In: Economics
In the open-economy macroeconomic model, what would make Panama’s net capital outflow decrease?
a. a decrease in Canadian interest rates
b. a decrease in Panamanian interest rates
c. an appreciation of the Panamanian balboa
d. an increase in Panama’s net exports
21. Which of the following shifts aggregate demand to the right?
a. a decrease in the money supply
b. technological improvement that increases the profitability of capital investments
c. the repeal of an investment tax credit
d. a decrease in the price level
22. Which of the following shifts the short-run aggregate supply to the right?
a. an increase in the minimum wage
b. an increase in immigration from abroad
c. an increase in the price of oil
d. an increase in the actual price level
23. What will decrease Canadian net capital outflow?
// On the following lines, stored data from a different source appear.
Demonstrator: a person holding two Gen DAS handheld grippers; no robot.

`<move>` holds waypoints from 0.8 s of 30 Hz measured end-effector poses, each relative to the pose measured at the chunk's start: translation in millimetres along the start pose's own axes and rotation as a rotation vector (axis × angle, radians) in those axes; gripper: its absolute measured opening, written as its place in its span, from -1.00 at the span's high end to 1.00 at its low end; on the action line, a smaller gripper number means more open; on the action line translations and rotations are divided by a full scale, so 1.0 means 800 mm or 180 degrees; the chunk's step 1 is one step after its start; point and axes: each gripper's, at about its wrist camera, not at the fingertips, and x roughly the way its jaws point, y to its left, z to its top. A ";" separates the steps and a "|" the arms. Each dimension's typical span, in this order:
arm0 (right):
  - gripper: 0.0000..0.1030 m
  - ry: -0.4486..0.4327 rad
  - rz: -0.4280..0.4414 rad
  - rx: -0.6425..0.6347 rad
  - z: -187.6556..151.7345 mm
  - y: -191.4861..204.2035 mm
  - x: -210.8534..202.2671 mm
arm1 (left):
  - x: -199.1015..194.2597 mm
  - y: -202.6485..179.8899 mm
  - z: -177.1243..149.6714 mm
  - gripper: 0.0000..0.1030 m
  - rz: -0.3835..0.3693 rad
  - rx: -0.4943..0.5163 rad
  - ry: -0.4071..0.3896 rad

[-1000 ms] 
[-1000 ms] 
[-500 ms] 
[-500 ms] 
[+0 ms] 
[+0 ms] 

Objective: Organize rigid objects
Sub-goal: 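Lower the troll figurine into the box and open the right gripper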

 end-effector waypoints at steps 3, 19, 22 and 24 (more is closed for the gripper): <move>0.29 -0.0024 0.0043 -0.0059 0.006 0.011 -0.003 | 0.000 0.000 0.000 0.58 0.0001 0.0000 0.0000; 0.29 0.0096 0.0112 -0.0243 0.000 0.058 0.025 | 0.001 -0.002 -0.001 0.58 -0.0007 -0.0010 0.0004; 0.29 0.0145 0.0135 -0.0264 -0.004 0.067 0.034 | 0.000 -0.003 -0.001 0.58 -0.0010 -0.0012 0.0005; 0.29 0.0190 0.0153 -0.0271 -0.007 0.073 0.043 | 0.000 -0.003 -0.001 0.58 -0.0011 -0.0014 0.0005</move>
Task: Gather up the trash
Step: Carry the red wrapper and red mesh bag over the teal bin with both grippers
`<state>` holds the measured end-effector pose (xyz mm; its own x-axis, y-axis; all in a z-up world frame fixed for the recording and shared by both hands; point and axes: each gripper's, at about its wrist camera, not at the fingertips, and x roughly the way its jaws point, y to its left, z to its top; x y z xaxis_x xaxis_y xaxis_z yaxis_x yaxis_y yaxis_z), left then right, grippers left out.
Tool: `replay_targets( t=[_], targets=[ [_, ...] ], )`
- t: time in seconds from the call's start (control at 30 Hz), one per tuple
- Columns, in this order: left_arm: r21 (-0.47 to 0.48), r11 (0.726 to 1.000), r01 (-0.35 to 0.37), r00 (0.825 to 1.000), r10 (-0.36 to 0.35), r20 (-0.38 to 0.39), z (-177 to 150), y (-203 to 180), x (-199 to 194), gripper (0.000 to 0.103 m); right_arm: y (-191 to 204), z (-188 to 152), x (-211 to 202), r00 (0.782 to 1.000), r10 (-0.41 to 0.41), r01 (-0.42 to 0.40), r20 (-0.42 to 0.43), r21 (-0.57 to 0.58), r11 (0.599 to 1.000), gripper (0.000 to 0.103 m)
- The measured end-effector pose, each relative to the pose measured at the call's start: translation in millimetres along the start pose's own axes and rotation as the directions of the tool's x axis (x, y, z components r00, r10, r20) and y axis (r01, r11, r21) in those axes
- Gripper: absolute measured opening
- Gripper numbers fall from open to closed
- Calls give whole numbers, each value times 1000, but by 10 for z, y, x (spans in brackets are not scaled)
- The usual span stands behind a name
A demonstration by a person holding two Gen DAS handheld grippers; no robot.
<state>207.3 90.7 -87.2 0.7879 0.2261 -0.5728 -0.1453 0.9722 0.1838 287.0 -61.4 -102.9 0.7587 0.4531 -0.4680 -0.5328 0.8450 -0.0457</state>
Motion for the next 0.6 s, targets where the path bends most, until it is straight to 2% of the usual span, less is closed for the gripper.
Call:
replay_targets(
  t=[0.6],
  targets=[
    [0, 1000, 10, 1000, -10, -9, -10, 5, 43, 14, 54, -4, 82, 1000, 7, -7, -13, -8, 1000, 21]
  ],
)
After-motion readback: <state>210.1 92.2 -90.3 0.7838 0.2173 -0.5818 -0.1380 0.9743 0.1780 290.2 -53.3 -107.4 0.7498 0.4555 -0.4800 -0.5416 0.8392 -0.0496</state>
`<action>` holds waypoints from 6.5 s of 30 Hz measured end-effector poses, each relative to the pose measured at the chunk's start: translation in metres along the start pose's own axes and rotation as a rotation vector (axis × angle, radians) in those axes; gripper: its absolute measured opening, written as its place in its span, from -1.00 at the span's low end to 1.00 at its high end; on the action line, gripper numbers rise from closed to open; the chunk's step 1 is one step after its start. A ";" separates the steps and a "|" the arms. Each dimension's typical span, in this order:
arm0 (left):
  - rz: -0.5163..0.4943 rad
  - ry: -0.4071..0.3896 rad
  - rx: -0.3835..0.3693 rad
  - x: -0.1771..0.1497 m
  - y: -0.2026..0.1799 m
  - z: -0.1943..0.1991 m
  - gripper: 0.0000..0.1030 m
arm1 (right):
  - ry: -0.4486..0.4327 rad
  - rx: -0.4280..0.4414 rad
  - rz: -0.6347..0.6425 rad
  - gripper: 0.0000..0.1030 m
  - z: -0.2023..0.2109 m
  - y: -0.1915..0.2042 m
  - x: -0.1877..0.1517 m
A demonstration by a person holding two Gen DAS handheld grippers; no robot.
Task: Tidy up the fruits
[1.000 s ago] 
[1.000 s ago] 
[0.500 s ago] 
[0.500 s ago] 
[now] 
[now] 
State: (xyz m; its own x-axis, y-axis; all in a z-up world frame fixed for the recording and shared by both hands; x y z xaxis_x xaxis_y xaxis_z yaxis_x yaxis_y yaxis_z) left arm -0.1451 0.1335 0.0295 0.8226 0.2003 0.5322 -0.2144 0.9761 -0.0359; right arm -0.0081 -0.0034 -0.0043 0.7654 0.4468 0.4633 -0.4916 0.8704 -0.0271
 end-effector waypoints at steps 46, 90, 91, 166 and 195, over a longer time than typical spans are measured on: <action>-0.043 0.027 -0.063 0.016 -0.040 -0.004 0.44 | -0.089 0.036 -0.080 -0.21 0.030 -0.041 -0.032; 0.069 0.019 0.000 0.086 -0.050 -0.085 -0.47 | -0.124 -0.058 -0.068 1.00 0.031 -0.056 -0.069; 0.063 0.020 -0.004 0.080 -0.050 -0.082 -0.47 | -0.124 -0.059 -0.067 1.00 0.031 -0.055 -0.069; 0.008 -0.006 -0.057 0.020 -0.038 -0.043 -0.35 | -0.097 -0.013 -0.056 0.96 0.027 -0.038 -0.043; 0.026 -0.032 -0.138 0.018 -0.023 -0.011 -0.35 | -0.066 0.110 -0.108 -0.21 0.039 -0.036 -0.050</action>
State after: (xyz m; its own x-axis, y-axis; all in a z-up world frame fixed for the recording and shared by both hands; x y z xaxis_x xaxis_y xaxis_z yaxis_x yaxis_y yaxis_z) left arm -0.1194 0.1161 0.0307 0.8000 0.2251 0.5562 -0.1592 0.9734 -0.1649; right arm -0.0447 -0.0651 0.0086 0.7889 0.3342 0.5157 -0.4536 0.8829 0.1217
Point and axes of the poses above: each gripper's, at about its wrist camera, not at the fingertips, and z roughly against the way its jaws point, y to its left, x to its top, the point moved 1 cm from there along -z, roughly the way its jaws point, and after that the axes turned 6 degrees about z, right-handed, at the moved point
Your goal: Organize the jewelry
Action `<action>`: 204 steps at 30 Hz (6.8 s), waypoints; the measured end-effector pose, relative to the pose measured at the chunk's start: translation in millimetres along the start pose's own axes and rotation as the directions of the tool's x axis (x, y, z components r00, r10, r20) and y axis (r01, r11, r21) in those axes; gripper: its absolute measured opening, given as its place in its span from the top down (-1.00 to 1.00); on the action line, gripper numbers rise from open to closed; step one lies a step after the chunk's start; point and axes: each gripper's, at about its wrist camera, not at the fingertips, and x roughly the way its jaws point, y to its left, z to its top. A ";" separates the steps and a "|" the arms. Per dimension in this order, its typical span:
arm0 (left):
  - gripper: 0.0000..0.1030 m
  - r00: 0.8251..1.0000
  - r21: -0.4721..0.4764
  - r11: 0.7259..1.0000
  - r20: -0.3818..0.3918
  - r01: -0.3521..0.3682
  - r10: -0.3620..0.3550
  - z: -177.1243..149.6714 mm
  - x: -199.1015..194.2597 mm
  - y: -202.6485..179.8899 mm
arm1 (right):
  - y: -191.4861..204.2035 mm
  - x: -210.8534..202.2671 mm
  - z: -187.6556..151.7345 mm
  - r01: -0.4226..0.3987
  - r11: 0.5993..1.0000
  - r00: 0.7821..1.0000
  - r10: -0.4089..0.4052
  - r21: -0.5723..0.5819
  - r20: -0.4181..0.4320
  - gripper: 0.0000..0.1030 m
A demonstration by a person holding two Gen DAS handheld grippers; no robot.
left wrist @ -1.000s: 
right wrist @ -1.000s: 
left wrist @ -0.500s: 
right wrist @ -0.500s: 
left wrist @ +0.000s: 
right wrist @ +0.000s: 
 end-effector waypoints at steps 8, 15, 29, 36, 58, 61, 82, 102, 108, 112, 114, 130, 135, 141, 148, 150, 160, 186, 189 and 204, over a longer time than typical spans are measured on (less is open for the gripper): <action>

a. capital flight from Canada
b. an increase in the government budget deficit
c. the imposition of Canadian government import quotas
d. a decrease in the tax on capital gains
1 - Option C
An appreciation in the Panamanian balboa
This is because now the imports will become cheaper and the exports will become expensive. Hence the outflow will be reduced due to cheaper imports.
2 - Option D
A decrease in the price level
At the lower price in the economy , the demand for the goods and services will increase thus increase the AD.
3 - Option D
An increase in the actual price level.
When the price rise , the supply shifts to right thus indicating the increase . This is called the law of supply.
4 - Option C
Imposition of canadian government import quota
This is because due to the imposition of the import quota , the imports will reduce , thus there will be lesser outflow of capital.